Prince adds: “These companies know they have high turnover and turn a blind eye toward the inequities created by using a vesting schedule that will result in those employees losing their benefits.”
This practice isn’t just unethical. It may also be bad business practice. Especially when employers have to fight for good workers, like now.
“With the job market as tight as it is, a 401(k) vesting schedule that causes employees to miss out the match is shortsighted,” says Mari Adam, a financial planner at Mercer Advisors in Boca Raton, Florida. “The 401(k) match is part of total compensation. A stingy match, or one that only vests over multiple years, can hurt the company’s ability to hire and retain employees.”
“I’ve had clients working for companies like this, and they feel shortchanged,” she says. “Even though the company may have what it thinks are good reasons to delay vesting, it sends the message to employees that they are not valued, or the company doesn’t care about their financial well-being.”
But Marienala Collado, a financial planner with Tobias Financial Advisors in Plationa, Florida, defends delayed vesting.
“Retaining talent and incentivizing talent to stay is more challenging than ever,” she says. “These stretched out vesting periods are used as a way to incentivize employees to stick around so they get their complete match. As an employer myself, I would hope that employees consider the idea of ‘money being left on the table’ before jumping ship.”

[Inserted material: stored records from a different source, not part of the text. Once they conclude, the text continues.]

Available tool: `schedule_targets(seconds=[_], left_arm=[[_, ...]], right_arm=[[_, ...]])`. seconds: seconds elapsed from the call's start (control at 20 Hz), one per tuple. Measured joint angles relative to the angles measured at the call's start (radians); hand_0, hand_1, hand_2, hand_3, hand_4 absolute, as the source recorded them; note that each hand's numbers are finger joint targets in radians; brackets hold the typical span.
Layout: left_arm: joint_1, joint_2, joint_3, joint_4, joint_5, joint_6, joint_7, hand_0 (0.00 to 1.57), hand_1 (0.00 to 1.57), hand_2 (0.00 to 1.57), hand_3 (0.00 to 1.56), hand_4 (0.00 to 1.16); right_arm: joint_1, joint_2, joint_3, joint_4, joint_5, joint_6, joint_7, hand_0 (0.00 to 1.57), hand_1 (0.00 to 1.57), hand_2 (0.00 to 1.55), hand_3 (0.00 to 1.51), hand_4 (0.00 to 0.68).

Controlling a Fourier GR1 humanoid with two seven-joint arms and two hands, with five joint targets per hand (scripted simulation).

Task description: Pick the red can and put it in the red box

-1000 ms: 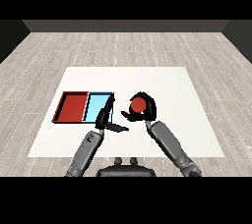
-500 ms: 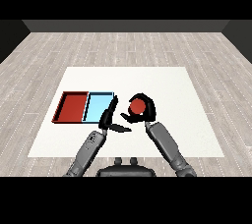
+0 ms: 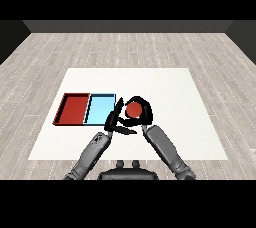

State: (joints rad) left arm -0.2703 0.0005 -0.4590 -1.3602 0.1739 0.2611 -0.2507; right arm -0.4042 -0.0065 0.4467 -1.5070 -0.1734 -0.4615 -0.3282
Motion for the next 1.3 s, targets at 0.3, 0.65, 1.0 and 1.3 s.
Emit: schedule_targets(seconds=[0.3, 0.65, 1.0, 1.3], left_arm=[[-0.023, 0.001, -0.033, 0.055, 0.038, 0.022, -0.048, 0.0, 0.0, 0.0, 0.0, 0.0], [-0.032, 0.019, -0.048, 0.07, 0.08, 0.022, -0.052, 0.0, 0.0, 0.0, 0.0, 0.0], [-0.072, 0.017, -0.069, 0.118, 0.132, 0.107, -0.076, 0.37, 0.37, 0.72, 0.57, 0.91], [-0.109, 0.015, -0.082, 0.151, 0.197, 0.216, -0.091, 1.57, 1.57, 1.57, 1.48, 1.12]], right_arm=[[-0.005, 0.004, 0.022, -0.009, -0.048, 0.001, -0.011, 1.51, 1.51, 1.45, 1.42, 0.657], [-0.013, -0.001, 0.052, -0.009, -0.073, -0.021, -0.018, 1.52, 1.52, 1.45, 1.4, 0.648], [-0.023, -0.003, 0.09, -0.006, -0.06, -0.064, -0.016, 1.54, 1.54, 1.47, 1.4, 0.651], [-0.025, -0.006, 0.099, -0.003, -0.062, -0.071, -0.018, 1.5, 1.5, 1.45, 1.39, 0.653]])
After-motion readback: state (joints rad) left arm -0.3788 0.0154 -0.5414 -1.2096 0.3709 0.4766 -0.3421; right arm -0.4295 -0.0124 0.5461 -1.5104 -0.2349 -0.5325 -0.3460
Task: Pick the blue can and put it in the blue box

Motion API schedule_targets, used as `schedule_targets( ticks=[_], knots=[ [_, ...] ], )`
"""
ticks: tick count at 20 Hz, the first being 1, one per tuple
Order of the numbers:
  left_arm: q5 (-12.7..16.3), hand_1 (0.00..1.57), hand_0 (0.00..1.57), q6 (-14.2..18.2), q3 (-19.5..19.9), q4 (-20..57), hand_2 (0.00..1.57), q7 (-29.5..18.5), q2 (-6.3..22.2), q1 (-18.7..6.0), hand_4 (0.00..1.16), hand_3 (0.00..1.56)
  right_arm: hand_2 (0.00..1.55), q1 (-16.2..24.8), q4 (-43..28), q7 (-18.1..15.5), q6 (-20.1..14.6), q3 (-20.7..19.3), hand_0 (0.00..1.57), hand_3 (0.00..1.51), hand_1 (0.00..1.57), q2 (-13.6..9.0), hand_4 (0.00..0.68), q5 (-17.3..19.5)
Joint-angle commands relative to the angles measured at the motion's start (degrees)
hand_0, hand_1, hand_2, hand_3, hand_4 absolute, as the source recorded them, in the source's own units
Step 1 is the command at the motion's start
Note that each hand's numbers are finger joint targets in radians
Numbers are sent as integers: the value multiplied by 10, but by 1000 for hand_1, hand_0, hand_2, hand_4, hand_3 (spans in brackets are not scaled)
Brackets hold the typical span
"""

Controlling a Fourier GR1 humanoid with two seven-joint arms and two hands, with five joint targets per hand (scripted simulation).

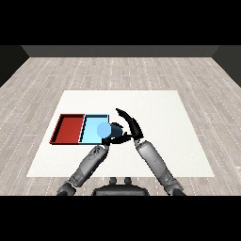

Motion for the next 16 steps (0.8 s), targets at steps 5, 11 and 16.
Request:
schedule_targets(
  ticks=[5, 11, 16],
  knots=[
    [-21, 1571, 1571, -9, 39, 10, 1571, 12, 14, -9, 1129, 1491, 0, 18, -36, -17, 39, -117, 0, 0, 0, -32, 0, -74],
    [-43, 1571, 1571, -26, 84, 67, 1564, -3, 51, -17, 1123, 1477, 0, 96, -59, -38, 16, -119, 0, 0, 0, -12, 0, -74],
    [-64, 1571, 1571, -9, 111, 70, 1571, 78, 91, -43, 1138, 1482, 0, 156, -41, -105, 38, -121, 0, 0, 0, -2, 0, -93]
  ],
)
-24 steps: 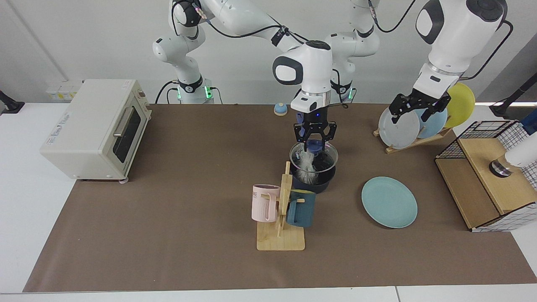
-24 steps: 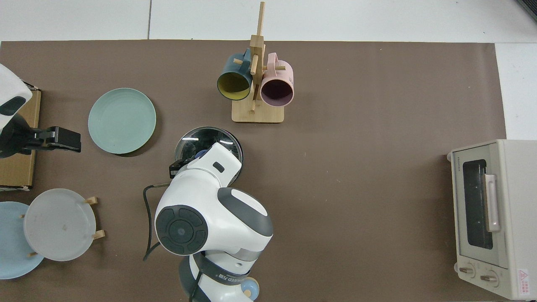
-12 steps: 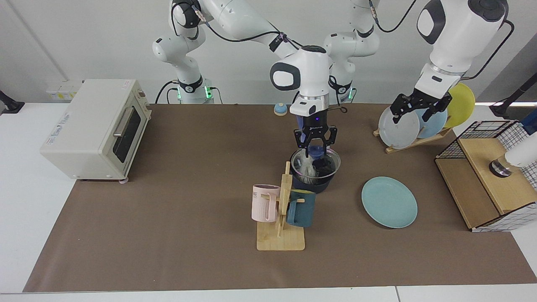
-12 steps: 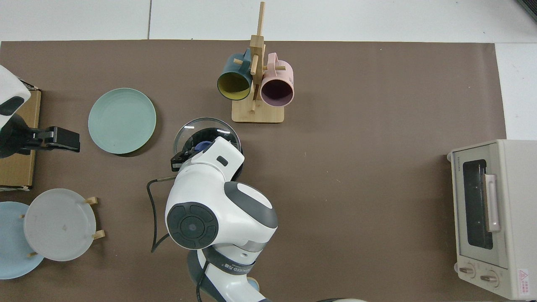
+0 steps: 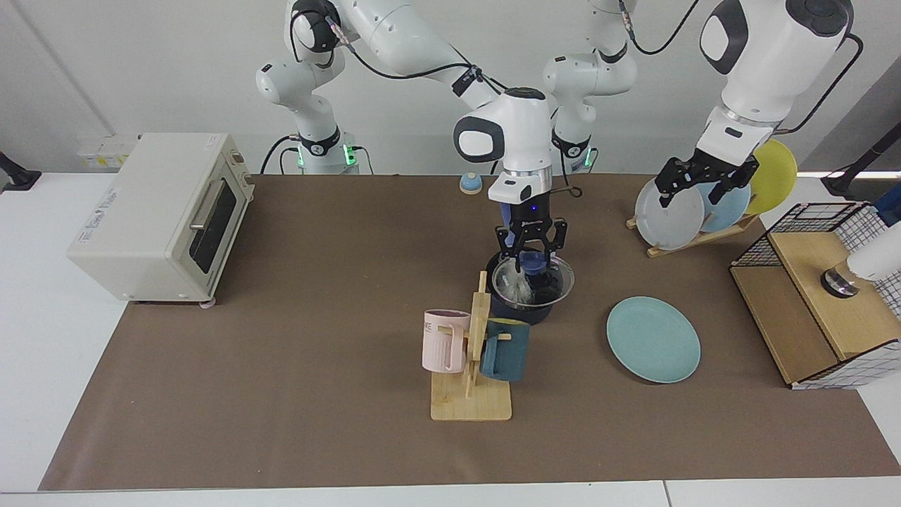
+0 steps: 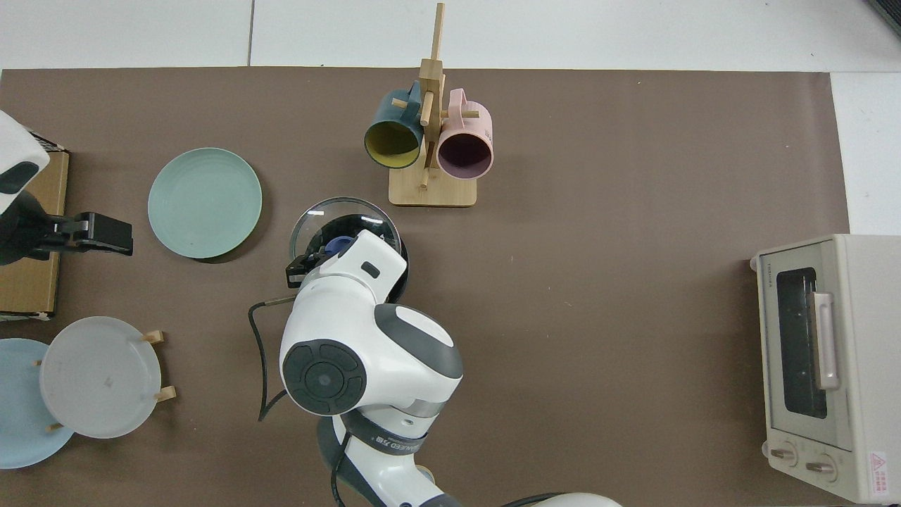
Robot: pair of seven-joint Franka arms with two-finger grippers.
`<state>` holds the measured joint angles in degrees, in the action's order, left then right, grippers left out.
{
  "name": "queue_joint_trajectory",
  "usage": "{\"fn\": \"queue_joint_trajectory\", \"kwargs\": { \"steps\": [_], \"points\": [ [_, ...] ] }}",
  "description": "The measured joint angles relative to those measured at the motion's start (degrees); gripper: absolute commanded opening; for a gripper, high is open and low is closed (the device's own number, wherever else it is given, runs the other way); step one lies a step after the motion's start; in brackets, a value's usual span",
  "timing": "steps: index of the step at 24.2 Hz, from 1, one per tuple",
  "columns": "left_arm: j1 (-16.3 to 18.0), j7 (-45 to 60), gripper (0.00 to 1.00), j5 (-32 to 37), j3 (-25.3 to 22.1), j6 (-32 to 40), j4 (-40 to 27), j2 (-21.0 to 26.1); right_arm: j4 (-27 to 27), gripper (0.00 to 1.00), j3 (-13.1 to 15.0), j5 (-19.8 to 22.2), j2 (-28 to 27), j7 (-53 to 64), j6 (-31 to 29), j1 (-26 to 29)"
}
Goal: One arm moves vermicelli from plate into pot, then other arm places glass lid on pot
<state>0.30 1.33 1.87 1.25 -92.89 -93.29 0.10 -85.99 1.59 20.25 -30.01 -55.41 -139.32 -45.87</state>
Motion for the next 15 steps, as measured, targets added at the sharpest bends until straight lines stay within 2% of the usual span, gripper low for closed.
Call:
{"fn": "queue_joint_trajectory", "kwargs": {
  "steps": [11, 15],
  "points": [
    [0.02, 0.0, 1.0, 0.0, -0.17, 0.0, 0.0, 0.0, 0.2, 0.0, 0.1, 0.11, -0.71, 3.1, -3.66, 1.32],
    [0.02, 0.0, 1.0, 0.0, -0.19, 0.0, 0.0, 0.0, 0.2, 0.0, -0.13, 1.49, -1.5, 3.12, -3.97, 1.16]
  ]
}}
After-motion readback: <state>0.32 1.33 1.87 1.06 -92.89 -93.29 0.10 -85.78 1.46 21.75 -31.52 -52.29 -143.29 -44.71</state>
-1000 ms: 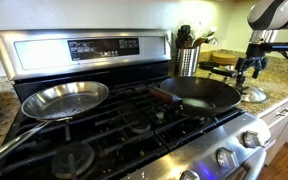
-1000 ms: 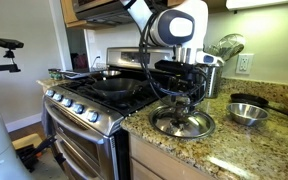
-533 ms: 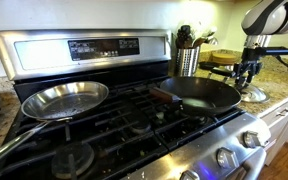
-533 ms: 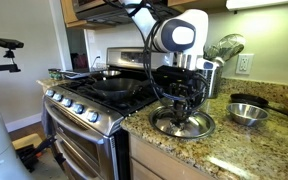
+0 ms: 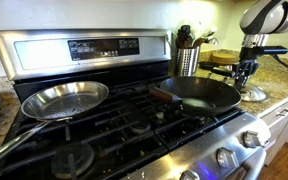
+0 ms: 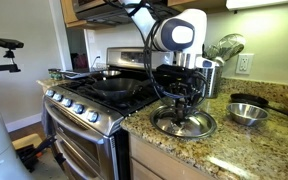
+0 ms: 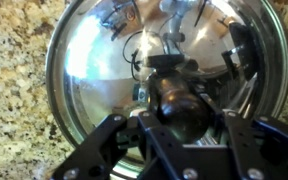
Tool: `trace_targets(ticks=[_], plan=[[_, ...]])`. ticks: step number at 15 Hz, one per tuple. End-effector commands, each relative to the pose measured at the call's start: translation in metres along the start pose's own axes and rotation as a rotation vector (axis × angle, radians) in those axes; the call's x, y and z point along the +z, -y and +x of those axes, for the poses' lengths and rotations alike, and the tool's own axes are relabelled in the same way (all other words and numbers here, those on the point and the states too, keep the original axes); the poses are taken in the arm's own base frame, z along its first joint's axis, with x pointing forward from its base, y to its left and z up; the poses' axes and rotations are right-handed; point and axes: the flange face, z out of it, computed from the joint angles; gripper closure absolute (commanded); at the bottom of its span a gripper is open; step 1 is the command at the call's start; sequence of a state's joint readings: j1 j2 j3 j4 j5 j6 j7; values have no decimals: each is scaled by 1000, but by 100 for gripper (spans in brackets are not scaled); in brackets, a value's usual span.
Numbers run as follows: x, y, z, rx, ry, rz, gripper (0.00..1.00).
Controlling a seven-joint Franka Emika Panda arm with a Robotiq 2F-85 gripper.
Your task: Get the lid from the countertop and place it on the pot that is on the right front plate of the stove
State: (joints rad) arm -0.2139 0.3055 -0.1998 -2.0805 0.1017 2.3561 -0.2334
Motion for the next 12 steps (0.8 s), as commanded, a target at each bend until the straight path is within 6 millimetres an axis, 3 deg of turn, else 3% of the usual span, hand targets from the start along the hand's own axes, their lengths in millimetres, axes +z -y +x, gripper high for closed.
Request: trace_targets(ticks=[1, 5, 12], plan=[[-28, -3, -7, -22, -19, -10, 80], [-64, -3, -16, -71, -39, -40, 80], [-146, 8, -34, -178, -70, -60, 80]])
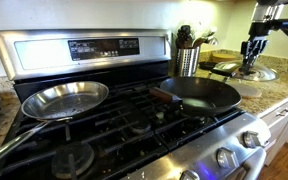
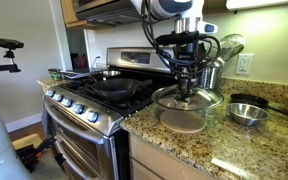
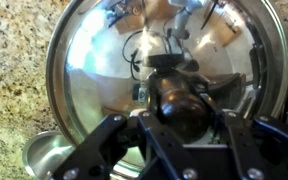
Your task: Get the lid from the countertop and place it on the pot that is on the right front plate of the stove
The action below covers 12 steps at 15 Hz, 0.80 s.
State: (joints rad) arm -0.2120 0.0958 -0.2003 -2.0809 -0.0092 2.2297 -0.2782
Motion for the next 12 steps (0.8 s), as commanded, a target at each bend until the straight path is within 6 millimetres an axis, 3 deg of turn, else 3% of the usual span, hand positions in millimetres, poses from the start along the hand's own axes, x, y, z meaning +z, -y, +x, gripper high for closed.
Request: trace_targets(ticks=[1, 7, 12], plan=[[-50, 7, -17, -75, -7, -3, 80], [-111, 53, -24, -219, -55, 0, 80], [-121, 138, -19, -411, -112, 26, 80]])
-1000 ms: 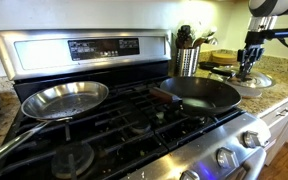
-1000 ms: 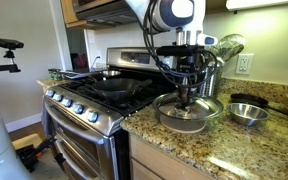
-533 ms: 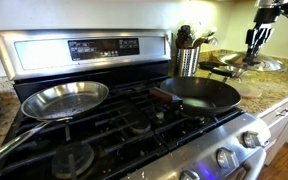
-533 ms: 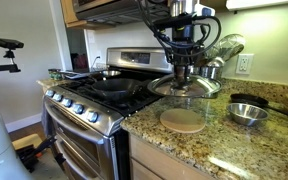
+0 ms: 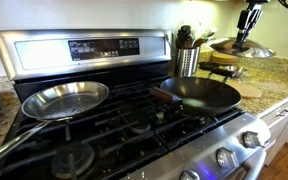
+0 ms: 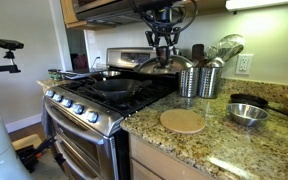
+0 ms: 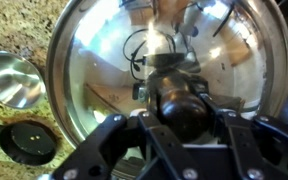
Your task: Get the lid from the countertop and place it on the pot that is on the right front plate of the stove
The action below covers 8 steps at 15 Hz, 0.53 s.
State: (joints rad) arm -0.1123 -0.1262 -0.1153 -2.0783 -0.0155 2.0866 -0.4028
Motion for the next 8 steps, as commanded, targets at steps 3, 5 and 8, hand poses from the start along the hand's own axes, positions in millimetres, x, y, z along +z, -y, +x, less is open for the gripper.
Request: trace_targets(ticks=[3, 5, 8], plan=[[3, 90, 21, -215, -10, 20, 80], [-3, 128, 21, -290, 4, 27, 80], [5, 180, 22, -390, 17, 34, 80]])
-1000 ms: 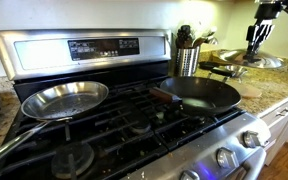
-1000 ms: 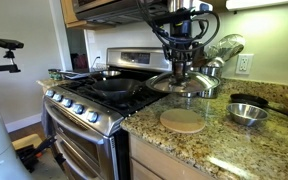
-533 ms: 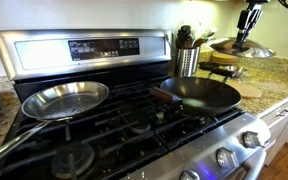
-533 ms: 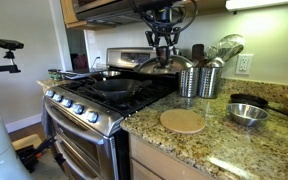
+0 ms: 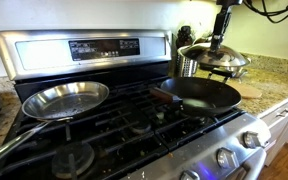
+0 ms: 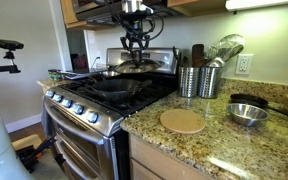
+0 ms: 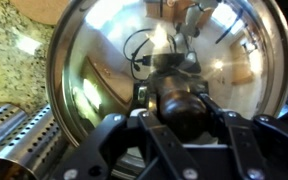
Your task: Get the lid from the countertop and place it on the pot that is on the right front plate of the stove
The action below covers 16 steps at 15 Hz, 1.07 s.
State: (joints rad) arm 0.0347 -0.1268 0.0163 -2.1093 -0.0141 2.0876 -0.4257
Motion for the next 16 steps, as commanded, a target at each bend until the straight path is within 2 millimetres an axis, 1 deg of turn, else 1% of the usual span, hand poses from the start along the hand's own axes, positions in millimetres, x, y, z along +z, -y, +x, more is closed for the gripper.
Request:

She adds, “Any outside offer would have to take into account the foregone benefits. Wrong, right or indifferent, it is an employee benefit that the employee should consider when evaluating other offers.”
How far this applies to low-wage staff on the shop or warehouse floor is an open question.
The companies may be acting ruthlessly, but they are also acting legally. They are trying to maximize shareholder value (and, possibly, executive bonuses—which is not the same thing). It is too facile just to blame the employers or “greed.” Also to blame is our stupidly overcomplicated, Byzantine system of federal retirement rules and regulations. Washington seems addicted to complex rules, the more complex the better. Ironically they are often embraced most by people who claim to be standing up to the powerful.
Memo to policy wonks: Complexity benefits the powerful. Always. Your complicated nets catch the small fish and let the big ones swim through or around. That’s not a bug of a complicated system, it’s a feature.
Prince wants more disclosures, along with new rules barring “megacompanies” from using these vesting schedules.
Here’s a simpler idea. How about we just eliminate vesting altogether in all qualified, ERISA plans such as 401(k)s? No vesting at all. Keep it simple, stupid. These are retirement plans.
Employers want to incentivize key employees to stick around? Great. Let them do it outside of the retirement plan. They can offer a bonus. Or a pay raise. Or working conditions that don’t suck. How’s that sound?